1. (55 min) What's new in ClickHouse 23.8.

2. (5 min) Q&A.

Release 23.8 LTS

ClickHouse August Release.

— 29 new features 🌞

— 19 performance optimizations 🕶️

— 63 bug fixes ⛱️

Uninteresting Features

Arithmetic On Vectors

ClickHouse 23.7: 🤓

:) SELECT arrayMap((x, y) -> x + y, [1, 2, 3], [4, 5, 6]) [5, 7, 9]

ClickHouse 23.8: 😎

:) SELECT [1, 2, 3] + [4, 5, 6] [5, 7, 9]

Works for + and .

Developer: Yarik Briukhovetskyi.

Concatenation Of Tuples

:) SELECT (1, 2) || ('Hello', [3, 4]); (1, 2, 'Hello', [3, 4]) :) SELECT concat((1, 2), ('Hello', [3, 4])); (1, 2, 'Hello', [3, 4])

Developer: Nikolay Degterinsky.

Default Arguments For cluster/clusterAllReplicas

ClickHouse 23.7: 🥱

SELECT hostname(), version(), uptime() FROM clusterAllReplicas(default, system.one);

ClickHouse 23.8: 😎

SELECT SELECT hostname(), version(), uptime() FROM clusterAllReplicas(default); SELECT hostname(), version(), uptime() FROM clusterAllReplicas();

Developer: Yangkuan Liu.

Hints For Database And Table Names

:) SELECT * FROM hecks Received exception from server (version 23.8.1): Code: 60. DB::Exception: Received from localhost:9000. DB::Exception: Table default.hecks does not exist. Maybe you meant checks?. (UNKNOWN_TABLE)

:) SELECT * FROM defail.checks Received exception from server (version 23.8.1): Code: 81. DB::Exception: Received from localhost:9000. DB::Exception: Database defail does not exist. Maybe you meant default?. (UNKNOWN_DATABASE)

Developer: Yarik Briukhovetskyi.

TRUNCATE DATABASE

Drop all tables in a database, but keep the database.

Developer: Bharat Nallan.

azureBlobStorageCluster

:) SELECT * FROM azureBlobStorageCluster(my_cluster, ...);

Process or import data from Azure using the resources of all servers in ClickHouse cluster.

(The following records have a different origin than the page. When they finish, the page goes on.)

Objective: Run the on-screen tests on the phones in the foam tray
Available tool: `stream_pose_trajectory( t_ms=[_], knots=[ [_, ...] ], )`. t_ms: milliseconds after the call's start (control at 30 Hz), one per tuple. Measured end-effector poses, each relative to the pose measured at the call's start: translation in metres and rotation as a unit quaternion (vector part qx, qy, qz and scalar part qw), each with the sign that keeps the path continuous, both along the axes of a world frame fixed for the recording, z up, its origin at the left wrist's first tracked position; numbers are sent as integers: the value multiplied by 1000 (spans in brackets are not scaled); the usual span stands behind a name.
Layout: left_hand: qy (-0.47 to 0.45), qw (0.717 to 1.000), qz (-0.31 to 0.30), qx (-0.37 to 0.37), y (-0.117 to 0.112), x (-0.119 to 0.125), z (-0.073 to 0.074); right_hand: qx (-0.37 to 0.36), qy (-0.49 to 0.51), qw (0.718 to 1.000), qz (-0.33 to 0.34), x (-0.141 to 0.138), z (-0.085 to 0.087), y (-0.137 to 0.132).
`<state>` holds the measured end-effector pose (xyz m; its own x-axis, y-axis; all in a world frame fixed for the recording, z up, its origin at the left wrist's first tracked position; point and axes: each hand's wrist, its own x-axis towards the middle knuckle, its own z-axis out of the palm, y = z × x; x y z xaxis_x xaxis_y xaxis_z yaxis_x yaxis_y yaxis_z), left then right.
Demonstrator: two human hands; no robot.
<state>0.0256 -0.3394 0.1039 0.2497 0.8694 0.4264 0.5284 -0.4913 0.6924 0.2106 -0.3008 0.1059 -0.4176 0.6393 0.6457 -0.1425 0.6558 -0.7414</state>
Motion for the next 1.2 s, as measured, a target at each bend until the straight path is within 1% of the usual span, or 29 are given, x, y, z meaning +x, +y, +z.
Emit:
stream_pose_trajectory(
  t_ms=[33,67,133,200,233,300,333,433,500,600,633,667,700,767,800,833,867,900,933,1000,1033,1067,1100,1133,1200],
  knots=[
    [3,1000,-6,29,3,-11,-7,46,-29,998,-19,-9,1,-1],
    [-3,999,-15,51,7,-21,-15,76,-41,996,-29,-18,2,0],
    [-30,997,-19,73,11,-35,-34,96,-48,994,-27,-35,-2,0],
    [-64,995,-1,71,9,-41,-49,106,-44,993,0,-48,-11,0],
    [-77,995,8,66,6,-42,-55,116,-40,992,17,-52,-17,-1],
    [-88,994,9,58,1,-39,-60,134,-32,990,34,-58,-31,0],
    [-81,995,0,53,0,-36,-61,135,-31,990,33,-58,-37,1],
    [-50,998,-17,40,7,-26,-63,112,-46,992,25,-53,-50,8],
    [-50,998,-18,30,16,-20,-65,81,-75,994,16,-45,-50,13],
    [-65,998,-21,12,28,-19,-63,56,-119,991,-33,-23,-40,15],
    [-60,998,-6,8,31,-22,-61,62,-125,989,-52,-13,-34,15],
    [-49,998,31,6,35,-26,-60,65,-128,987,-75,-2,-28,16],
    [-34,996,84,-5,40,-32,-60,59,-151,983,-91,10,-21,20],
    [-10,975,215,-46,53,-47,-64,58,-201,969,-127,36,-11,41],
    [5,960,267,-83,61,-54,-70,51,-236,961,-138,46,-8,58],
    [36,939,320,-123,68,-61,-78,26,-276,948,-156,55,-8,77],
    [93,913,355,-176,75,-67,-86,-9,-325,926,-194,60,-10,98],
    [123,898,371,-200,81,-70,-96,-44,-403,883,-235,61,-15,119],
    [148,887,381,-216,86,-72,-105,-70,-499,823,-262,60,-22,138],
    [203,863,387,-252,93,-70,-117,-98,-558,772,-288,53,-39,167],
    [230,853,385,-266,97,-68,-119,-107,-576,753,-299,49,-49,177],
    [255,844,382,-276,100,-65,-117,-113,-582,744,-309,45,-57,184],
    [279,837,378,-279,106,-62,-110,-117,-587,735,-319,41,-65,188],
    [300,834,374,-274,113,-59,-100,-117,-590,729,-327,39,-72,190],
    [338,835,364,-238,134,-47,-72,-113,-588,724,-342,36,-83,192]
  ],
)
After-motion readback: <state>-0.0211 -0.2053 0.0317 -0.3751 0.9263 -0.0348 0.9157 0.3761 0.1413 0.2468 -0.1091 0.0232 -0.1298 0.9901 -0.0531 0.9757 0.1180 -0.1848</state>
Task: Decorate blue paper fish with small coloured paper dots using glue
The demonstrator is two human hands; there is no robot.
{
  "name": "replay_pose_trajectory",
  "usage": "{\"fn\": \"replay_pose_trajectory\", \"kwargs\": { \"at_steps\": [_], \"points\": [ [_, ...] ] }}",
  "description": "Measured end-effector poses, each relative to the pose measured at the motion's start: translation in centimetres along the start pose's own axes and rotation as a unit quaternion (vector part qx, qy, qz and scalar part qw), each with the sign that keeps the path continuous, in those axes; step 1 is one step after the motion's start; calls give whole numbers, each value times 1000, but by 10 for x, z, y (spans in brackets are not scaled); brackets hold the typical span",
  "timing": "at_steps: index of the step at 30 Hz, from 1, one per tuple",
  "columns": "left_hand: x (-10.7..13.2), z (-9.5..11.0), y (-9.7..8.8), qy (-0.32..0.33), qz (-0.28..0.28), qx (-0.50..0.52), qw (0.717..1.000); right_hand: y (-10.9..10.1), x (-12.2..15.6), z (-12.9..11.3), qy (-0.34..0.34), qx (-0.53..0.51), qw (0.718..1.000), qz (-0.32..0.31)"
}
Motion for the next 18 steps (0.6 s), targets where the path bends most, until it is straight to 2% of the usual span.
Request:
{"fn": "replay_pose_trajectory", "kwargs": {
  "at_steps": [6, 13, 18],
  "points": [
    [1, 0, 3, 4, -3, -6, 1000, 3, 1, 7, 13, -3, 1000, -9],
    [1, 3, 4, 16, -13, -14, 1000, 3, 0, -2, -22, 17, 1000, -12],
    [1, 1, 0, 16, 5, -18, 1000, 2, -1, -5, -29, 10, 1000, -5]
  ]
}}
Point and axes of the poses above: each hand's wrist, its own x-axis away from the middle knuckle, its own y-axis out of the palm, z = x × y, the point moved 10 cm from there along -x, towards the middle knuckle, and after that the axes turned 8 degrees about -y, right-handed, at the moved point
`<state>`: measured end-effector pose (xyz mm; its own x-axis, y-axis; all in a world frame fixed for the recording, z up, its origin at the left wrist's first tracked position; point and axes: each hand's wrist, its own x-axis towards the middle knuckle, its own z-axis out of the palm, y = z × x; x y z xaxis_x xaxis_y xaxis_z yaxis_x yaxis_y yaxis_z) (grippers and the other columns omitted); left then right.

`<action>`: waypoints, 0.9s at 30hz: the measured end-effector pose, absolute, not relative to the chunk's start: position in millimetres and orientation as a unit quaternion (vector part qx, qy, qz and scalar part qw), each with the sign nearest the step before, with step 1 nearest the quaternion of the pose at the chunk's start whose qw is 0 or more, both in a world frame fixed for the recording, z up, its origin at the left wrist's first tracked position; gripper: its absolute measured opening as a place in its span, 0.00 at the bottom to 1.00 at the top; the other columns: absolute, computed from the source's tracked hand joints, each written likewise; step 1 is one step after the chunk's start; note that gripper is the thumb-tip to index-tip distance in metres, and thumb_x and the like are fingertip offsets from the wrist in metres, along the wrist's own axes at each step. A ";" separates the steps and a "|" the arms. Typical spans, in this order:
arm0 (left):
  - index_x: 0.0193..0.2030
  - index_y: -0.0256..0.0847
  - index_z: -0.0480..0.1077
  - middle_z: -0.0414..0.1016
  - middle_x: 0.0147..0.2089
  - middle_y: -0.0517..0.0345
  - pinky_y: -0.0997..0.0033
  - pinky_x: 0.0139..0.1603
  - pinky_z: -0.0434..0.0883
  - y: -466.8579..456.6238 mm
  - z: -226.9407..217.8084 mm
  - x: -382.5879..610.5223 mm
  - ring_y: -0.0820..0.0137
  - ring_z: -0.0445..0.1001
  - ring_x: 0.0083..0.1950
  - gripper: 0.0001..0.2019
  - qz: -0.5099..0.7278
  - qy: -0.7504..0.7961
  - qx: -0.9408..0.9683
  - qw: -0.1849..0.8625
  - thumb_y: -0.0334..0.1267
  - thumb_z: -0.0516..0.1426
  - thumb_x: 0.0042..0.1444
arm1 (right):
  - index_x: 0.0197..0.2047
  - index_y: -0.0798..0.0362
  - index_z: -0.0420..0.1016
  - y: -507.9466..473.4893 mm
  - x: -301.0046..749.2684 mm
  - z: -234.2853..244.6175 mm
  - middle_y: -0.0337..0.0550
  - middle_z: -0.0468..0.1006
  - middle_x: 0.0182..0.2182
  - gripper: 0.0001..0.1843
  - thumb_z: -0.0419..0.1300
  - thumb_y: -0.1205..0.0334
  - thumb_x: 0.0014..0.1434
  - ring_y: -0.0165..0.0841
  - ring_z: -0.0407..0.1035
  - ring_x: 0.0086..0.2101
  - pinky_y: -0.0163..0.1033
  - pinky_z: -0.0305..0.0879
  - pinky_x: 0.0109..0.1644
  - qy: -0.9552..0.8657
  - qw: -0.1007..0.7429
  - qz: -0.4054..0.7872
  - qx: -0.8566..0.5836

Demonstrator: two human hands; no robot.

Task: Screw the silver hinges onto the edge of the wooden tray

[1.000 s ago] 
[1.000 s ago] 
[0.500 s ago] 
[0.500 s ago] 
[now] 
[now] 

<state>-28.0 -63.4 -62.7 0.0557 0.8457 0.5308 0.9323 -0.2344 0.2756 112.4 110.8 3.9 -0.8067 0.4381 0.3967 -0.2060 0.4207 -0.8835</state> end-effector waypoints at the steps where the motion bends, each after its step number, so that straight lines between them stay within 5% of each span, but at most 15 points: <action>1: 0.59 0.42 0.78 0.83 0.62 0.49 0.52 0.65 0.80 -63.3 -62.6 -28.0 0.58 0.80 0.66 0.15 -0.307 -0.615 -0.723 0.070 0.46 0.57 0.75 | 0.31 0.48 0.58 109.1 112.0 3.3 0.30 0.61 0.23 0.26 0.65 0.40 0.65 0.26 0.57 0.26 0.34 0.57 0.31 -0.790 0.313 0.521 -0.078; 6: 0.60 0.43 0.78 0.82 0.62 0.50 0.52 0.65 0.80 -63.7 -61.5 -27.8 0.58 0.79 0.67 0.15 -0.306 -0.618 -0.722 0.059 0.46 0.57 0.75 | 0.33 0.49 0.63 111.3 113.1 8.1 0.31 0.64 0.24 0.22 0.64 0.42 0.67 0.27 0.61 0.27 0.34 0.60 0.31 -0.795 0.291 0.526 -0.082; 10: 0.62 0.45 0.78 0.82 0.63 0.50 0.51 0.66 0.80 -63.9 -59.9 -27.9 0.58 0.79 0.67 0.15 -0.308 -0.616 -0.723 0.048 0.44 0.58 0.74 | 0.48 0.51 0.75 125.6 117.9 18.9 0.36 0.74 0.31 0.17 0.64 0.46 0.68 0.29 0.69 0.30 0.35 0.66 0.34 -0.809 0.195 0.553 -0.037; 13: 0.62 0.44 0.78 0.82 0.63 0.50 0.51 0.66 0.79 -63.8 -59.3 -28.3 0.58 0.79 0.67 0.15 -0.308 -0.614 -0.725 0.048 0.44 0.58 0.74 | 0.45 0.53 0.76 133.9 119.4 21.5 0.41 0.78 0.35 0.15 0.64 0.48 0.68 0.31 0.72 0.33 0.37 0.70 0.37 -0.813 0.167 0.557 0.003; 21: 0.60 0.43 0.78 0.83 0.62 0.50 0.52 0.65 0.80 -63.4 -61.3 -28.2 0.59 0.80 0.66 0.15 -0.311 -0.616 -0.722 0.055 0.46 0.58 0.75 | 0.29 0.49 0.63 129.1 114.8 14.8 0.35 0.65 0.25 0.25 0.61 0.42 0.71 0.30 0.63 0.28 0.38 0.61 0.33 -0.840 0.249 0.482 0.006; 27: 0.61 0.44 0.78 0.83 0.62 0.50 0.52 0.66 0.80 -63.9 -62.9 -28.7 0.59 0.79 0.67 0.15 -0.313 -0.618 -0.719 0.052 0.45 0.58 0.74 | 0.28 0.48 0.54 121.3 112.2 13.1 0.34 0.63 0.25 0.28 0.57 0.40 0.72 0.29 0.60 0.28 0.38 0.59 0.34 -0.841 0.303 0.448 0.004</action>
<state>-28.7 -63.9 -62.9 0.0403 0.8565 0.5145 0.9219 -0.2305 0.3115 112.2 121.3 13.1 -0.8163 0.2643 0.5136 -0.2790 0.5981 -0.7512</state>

Developer: Smita Kulkarni.

Performance Optimizations

Counting From Metadata

:) SELECT count() FROM file('hits_*.parquet')

23.7: 0.118 sec.

23.8: 0.022 sec.

5 times faster!

Works for most of data formats: Parquet, ORC, TSV, CSV, JSON...

Developer: Pavel Kruglov.

Skipping Reading Files

SELECT count(), uniq(_file) FROM url('https://clickhouse-public-datasets.s3.amazonaws.com/ hits_compatible/athena_partitioned/hits_{0..99}.parquet') WHERE _file LIKE '%9%'

23.8: Elapsed: 0.068 sec. Processed 19.00 million rows
(279.93 million rows/s.)

23.7: It didn't work at all.

Developer: Pavel Kruglov.

Data Skipping In Files

SELECT URL, count() FROM file('hits_*.parquet') WHERE CounterID = 155568 -- this utilizes min/max index for granules GROUP BY 1 ORDER BY 2 DESC LIMIT 5

23.7: Elapsed: 0.722 sec. Processed 99.89 million rows, 14.71 GB
(138.37 million rows/s., 20.37 GB/s.)

23.8: Elapsed: 0.111 sec. Processed 3.52 million rows, 386.20 MB
(31.71 million rows/s., 3.48 GB/s.)

Developer: Michael Kolupaev.

JIT Compilation For ARM

Developer: Maksim Kita.

Something Interesting

Direct Import From Archives

ClickHouse already supports reading and writing compressed files:
— zstd, lz4, snappy, gz, xz, bz2...

Now it can directly read multiple files inside archives:
zip, 7z, and all kinds of tarballs.

SELECT * FROM file('path/to/archive.zip :: path/inside/archive.csv')

Demo

Developer: Nikita Keba, Antonio Andelic, Pavel Kruglov.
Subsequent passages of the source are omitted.